When our blocks were built in the sixties, the willingness of Mr Plum’s neighbours to knock down their garden walls wasn’t such a fairytale. Shared gardens were desirable — the flats cost more than the surrounding houses. Today, value is measured first for the individual. I don’t want to paint too rose-tinted a picture, our garden isn’t perfect. We have a fly-tipping problem by the garages. There are 34 households in our building and everyone has a different perspective. Some never use the garden, there are elderly residents that only enjoy it as a view. Before the pandemic, tenants seemed less likely to use it than leaseholders. But during the pandemic, this divide broke down and everyone seemed to use it equally. Happily, this has continued. Now it’s impossible to imagine a sunny day here without the garden being full of life.
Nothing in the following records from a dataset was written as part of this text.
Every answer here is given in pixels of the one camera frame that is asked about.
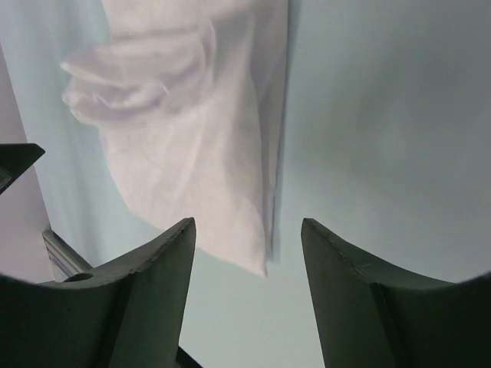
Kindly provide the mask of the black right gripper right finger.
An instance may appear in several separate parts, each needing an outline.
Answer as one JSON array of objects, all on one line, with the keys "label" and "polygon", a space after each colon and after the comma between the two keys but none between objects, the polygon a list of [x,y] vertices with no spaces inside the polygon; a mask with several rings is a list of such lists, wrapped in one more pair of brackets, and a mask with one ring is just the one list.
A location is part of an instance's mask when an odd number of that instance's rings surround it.
[{"label": "black right gripper right finger", "polygon": [[302,223],[302,248],[327,367],[488,367],[490,276],[459,283],[391,264]]}]

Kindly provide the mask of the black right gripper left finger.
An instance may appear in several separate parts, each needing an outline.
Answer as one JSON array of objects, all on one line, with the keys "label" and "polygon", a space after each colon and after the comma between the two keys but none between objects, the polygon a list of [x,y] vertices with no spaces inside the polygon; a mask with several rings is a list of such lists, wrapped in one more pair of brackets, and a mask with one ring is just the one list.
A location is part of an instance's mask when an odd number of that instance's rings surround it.
[{"label": "black right gripper left finger", "polygon": [[193,367],[179,345],[196,244],[185,218],[66,281],[1,278],[3,367]]}]

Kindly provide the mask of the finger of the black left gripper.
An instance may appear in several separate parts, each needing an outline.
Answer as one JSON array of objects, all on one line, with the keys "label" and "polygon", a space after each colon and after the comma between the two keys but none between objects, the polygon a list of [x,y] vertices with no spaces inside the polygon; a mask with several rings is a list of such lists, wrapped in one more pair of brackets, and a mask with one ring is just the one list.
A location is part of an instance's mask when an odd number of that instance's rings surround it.
[{"label": "finger of the black left gripper", "polygon": [[1,194],[45,154],[35,143],[2,143],[0,149]]}]

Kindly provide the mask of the white graphic tank top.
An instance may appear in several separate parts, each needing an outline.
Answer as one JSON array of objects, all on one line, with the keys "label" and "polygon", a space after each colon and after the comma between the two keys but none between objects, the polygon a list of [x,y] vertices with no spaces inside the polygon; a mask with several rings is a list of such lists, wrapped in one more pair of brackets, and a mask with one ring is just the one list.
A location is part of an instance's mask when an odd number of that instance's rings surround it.
[{"label": "white graphic tank top", "polygon": [[105,1],[110,32],[61,64],[127,208],[260,276],[271,251],[286,1]]}]

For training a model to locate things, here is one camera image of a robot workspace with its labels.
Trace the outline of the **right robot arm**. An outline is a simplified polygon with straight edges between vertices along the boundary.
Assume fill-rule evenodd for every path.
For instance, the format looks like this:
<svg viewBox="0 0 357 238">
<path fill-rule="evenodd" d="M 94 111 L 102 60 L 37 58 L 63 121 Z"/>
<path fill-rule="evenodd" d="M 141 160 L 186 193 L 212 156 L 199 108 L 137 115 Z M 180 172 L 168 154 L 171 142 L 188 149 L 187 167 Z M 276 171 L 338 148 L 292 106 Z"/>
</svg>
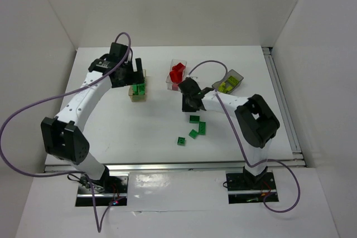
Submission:
<svg viewBox="0 0 357 238">
<path fill-rule="evenodd" d="M 224 113 L 238 141 L 245 161 L 244 172 L 258 179 L 267 171 L 269 149 L 280 123 L 264 98 L 259 94 L 238 97 L 218 92 L 213 88 L 201 89 L 188 77 L 179 83 L 183 108 L 195 111 Z"/>
</svg>

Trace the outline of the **green lego with holes bottom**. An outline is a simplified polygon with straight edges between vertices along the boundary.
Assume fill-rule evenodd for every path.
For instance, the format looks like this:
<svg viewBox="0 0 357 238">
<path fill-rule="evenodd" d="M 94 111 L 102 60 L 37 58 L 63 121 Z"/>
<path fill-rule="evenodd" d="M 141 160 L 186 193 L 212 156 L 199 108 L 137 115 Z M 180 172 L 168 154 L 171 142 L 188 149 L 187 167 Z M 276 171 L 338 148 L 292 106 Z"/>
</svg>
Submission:
<svg viewBox="0 0 357 238">
<path fill-rule="evenodd" d="M 177 145 L 179 146 L 185 146 L 186 144 L 186 138 L 185 137 L 178 137 L 177 139 Z"/>
</svg>

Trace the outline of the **yellow-green long lego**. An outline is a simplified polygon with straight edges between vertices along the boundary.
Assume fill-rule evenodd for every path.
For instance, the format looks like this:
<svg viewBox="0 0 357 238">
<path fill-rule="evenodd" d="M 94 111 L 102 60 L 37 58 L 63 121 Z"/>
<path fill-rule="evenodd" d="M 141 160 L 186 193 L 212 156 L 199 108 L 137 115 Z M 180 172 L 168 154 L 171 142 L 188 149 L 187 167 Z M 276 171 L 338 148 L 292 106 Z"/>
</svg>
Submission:
<svg viewBox="0 0 357 238">
<path fill-rule="evenodd" d="M 233 87 L 239 85 L 239 80 L 234 76 L 229 76 L 227 82 Z"/>
</svg>

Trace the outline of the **green small lego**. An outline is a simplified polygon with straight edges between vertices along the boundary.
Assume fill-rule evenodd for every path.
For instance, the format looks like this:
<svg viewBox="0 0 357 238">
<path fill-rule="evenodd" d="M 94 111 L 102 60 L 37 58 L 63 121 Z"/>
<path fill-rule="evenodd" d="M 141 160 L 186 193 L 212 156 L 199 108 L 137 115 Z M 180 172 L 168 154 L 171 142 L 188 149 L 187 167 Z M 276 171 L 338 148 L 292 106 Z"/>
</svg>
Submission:
<svg viewBox="0 0 357 238">
<path fill-rule="evenodd" d="M 189 136 L 192 138 L 192 139 L 196 139 L 196 137 L 199 135 L 199 133 L 195 130 L 195 129 L 192 129 L 190 132 L 189 132 Z"/>
<path fill-rule="evenodd" d="M 139 84 L 139 95 L 144 95 L 146 92 L 146 85 L 145 84 Z"/>
</svg>

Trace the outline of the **green lego with holes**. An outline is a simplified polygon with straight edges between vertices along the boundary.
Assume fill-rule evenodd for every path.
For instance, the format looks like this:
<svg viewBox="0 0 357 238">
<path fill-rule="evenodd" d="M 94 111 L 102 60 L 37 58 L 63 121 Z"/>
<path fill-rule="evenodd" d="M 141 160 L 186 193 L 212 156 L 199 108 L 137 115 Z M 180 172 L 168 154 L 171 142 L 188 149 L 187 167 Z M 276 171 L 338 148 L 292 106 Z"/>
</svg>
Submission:
<svg viewBox="0 0 357 238">
<path fill-rule="evenodd" d="M 197 124 L 200 122 L 200 117 L 198 115 L 190 115 L 189 116 L 189 123 Z"/>
<path fill-rule="evenodd" d="M 185 146 L 186 144 L 186 138 L 185 137 L 178 137 L 177 139 L 177 145 L 179 146 Z"/>
</svg>

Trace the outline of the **dark smoked plastic container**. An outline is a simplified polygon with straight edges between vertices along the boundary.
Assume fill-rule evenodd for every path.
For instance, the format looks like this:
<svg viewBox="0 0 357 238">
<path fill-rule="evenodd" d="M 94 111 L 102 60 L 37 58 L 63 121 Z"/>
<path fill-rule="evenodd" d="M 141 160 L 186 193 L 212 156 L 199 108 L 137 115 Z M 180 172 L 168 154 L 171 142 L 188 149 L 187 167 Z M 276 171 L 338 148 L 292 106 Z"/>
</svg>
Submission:
<svg viewBox="0 0 357 238">
<path fill-rule="evenodd" d="M 240 87 L 244 77 L 231 69 L 227 72 L 223 79 L 212 84 L 212 88 L 224 94 L 232 94 Z"/>
</svg>

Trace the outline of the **red small lego brick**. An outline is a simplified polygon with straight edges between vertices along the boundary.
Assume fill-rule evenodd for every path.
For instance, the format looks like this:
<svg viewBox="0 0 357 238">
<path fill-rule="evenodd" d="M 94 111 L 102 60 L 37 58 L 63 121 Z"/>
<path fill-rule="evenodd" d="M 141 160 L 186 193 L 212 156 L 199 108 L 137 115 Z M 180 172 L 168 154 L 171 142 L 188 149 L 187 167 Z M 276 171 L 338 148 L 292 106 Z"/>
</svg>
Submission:
<svg viewBox="0 0 357 238">
<path fill-rule="evenodd" d="M 173 91 L 179 91 L 180 89 L 179 89 L 177 84 L 172 84 L 172 90 Z"/>
</svg>

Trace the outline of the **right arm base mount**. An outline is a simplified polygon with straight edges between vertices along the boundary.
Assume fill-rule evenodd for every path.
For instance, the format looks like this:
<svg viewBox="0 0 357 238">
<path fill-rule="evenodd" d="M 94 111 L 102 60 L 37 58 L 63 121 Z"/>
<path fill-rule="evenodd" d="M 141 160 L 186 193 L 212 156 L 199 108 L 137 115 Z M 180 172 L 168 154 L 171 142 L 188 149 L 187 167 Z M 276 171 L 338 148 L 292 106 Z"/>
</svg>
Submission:
<svg viewBox="0 0 357 238">
<path fill-rule="evenodd" d="M 259 180 L 252 181 L 247 172 L 227 173 L 222 186 L 228 192 L 229 204 L 278 202 L 278 192 L 275 177 L 272 172 L 266 172 Z"/>
</svg>

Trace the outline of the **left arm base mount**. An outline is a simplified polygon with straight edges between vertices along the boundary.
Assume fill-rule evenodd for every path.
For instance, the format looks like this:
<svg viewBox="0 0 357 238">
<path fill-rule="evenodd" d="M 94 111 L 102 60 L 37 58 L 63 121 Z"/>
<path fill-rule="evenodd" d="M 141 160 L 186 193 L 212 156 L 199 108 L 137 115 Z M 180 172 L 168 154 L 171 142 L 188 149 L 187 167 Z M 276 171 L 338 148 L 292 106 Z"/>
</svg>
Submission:
<svg viewBox="0 0 357 238">
<path fill-rule="evenodd" d="M 88 180 L 85 176 L 68 174 L 67 179 L 78 184 L 76 207 L 92 207 L 92 194 Z M 114 176 L 105 187 L 93 182 L 94 197 L 97 206 L 126 206 L 129 176 Z"/>
</svg>

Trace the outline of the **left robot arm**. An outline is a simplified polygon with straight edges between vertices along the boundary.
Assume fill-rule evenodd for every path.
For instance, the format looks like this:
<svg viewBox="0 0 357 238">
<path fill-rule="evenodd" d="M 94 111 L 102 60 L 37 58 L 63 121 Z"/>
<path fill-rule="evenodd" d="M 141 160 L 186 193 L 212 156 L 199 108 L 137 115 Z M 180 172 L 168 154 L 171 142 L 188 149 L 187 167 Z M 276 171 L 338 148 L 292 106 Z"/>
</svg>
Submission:
<svg viewBox="0 0 357 238">
<path fill-rule="evenodd" d="M 109 53 L 91 63 L 80 91 L 66 107 L 53 118 L 45 117 L 41 122 L 46 153 L 69 163 L 101 188 L 119 185 L 121 180 L 111 176 L 108 167 L 91 155 L 83 131 L 107 91 L 144 81 L 141 59 L 133 59 L 132 50 L 127 45 L 113 42 Z"/>
</svg>

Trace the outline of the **green long lego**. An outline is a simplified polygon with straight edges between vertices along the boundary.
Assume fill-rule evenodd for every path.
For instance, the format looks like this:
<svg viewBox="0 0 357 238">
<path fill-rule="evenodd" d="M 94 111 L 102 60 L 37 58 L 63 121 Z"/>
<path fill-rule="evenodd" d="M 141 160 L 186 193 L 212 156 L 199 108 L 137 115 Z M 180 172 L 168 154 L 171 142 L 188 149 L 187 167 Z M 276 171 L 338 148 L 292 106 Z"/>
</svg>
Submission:
<svg viewBox="0 0 357 238">
<path fill-rule="evenodd" d="M 139 85 L 132 85 L 132 93 L 133 95 L 139 94 Z"/>
<path fill-rule="evenodd" d="M 206 123 L 205 122 L 199 122 L 198 133 L 199 133 L 199 135 L 205 135 L 206 134 Z"/>
</svg>

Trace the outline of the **wooden box container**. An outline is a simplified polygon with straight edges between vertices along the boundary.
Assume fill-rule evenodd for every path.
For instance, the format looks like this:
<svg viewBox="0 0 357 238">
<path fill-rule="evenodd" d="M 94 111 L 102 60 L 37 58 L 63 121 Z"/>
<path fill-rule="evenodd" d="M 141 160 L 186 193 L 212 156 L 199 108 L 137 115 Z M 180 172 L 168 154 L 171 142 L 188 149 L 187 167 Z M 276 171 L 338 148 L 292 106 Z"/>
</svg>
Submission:
<svg viewBox="0 0 357 238">
<path fill-rule="evenodd" d="M 131 85 L 129 87 L 128 96 L 132 102 L 146 101 L 147 78 L 146 69 L 143 70 L 144 82 L 141 84 Z"/>
</svg>

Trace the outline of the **clear plastic container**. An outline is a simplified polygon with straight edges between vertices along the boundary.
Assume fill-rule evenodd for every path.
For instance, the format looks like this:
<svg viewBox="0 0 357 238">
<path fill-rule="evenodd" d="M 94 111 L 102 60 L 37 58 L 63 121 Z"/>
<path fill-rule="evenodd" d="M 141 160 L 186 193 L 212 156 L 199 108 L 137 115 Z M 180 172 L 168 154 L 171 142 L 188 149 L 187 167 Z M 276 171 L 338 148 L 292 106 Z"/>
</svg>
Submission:
<svg viewBox="0 0 357 238">
<path fill-rule="evenodd" d="M 173 59 L 166 78 L 168 90 L 179 91 L 178 84 L 181 83 L 186 74 L 187 61 Z"/>
</svg>

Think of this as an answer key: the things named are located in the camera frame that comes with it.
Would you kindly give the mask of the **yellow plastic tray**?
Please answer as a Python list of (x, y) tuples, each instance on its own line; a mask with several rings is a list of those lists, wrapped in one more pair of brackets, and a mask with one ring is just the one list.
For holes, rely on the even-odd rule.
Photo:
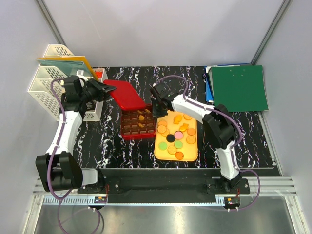
[(197, 121), (187, 114), (167, 111), (157, 119), (155, 157), (159, 160), (193, 162), (198, 157)]

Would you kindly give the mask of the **orange leaf cookie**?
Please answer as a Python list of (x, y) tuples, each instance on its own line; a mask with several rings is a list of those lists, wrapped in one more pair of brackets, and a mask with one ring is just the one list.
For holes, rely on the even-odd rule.
[(142, 115), (140, 115), (138, 119), (139, 119), (139, 121), (144, 121), (144, 120), (145, 120), (145, 117), (142, 116)]

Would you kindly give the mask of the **red box lid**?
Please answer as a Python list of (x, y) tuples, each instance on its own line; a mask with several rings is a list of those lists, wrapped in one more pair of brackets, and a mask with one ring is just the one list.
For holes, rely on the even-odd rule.
[(107, 79), (104, 84), (116, 87), (110, 94), (117, 105), (124, 111), (136, 111), (146, 107), (145, 102), (131, 85), (122, 80)]

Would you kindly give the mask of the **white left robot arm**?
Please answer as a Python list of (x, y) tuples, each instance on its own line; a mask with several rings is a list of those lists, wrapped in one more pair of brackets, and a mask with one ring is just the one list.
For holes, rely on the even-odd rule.
[(65, 92), (55, 96), (59, 104), (59, 124), (52, 144), (44, 155), (37, 156), (35, 165), (45, 191), (53, 196), (57, 191), (88, 186), (94, 193), (105, 188), (98, 169), (82, 169), (73, 157), (77, 132), (87, 111), (87, 103), (103, 102), (116, 89), (93, 78), (69, 76), (63, 78)]

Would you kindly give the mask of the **red cookie box with tray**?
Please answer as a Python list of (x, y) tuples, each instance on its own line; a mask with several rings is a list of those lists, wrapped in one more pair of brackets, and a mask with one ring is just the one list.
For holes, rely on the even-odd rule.
[[(139, 121), (140, 114), (136, 111), (121, 111), (120, 131), (124, 140), (141, 140), (154, 138), (156, 135), (156, 121), (152, 114), (152, 105), (147, 104), (144, 109), (139, 109), (143, 112), (141, 114), (145, 117), (144, 121)], [(140, 128), (138, 123), (145, 125), (144, 128)]]

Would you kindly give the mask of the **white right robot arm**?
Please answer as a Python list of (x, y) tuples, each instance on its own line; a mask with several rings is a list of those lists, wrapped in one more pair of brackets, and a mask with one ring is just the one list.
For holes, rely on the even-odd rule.
[(240, 172), (234, 148), (239, 127), (226, 107), (206, 105), (186, 97), (184, 93), (170, 92), (161, 83), (154, 84), (150, 92), (155, 117), (164, 117), (170, 110), (186, 114), (203, 124), (205, 137), (217, 151), (220, 173), (224, 178), (221, 181), (223, 191), (233, 193), (237, 190)]

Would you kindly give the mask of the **metal tongs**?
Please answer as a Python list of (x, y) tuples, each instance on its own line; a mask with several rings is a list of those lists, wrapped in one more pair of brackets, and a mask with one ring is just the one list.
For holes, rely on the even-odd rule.
[(208, 138), (207, 138), (207, 136), (206, 136), (206, 133), (203, 132), (202, 150), (207, 151), (207, 150), (210, 150), (210, 149), (211, 149), (211, 145), (210, 145), (210, 143), (209, 143), (209, 141), (208, 141)]
If there is a modern-day Plum’s Paradise, it’s the tropical, bohemian enclave of Bonnington Square in Vauxhall. The terraced houses were semi-derelict and faced demolition, until squatters in the 1980s formed a housing cooperative and rescued them. Plants were rooted everywhere they would grow, from the rooftops and basements to cracks in the pavements. A community garden was created on the site of a Georgian terrace on Harleyford Road. Garden designer, Dan Pearson lived on the street and was part of its design. Writing in the Guardian in 2008, he called it “an object lesson in what can be achieved when people join forces to stop so-called ‘wasteland’ being lost to yet more bricks and mortar.” Forty years later, the street would have likely been razed in the name of the Vauxhall Nine Elms and Battersea opportunity area. It remains an oasis of the charm, wilderness and natural community that its new riverfront neighbours have yet to grow.



Postscript: In 1981, Elisa Trimby published a sequel to Mr Plum’s Paradise called Mr Plum’s Oasis. In it, Wilfred Plum is approached by a wealthy sheikh who commissions him to create the most magnificent garden in the desert for his daughter. Plum buys provisions in Harrods and flies by Concorde. To irrigate the land, he arranges for an iceberg to be towed from the Antarctic by hundreds of boats.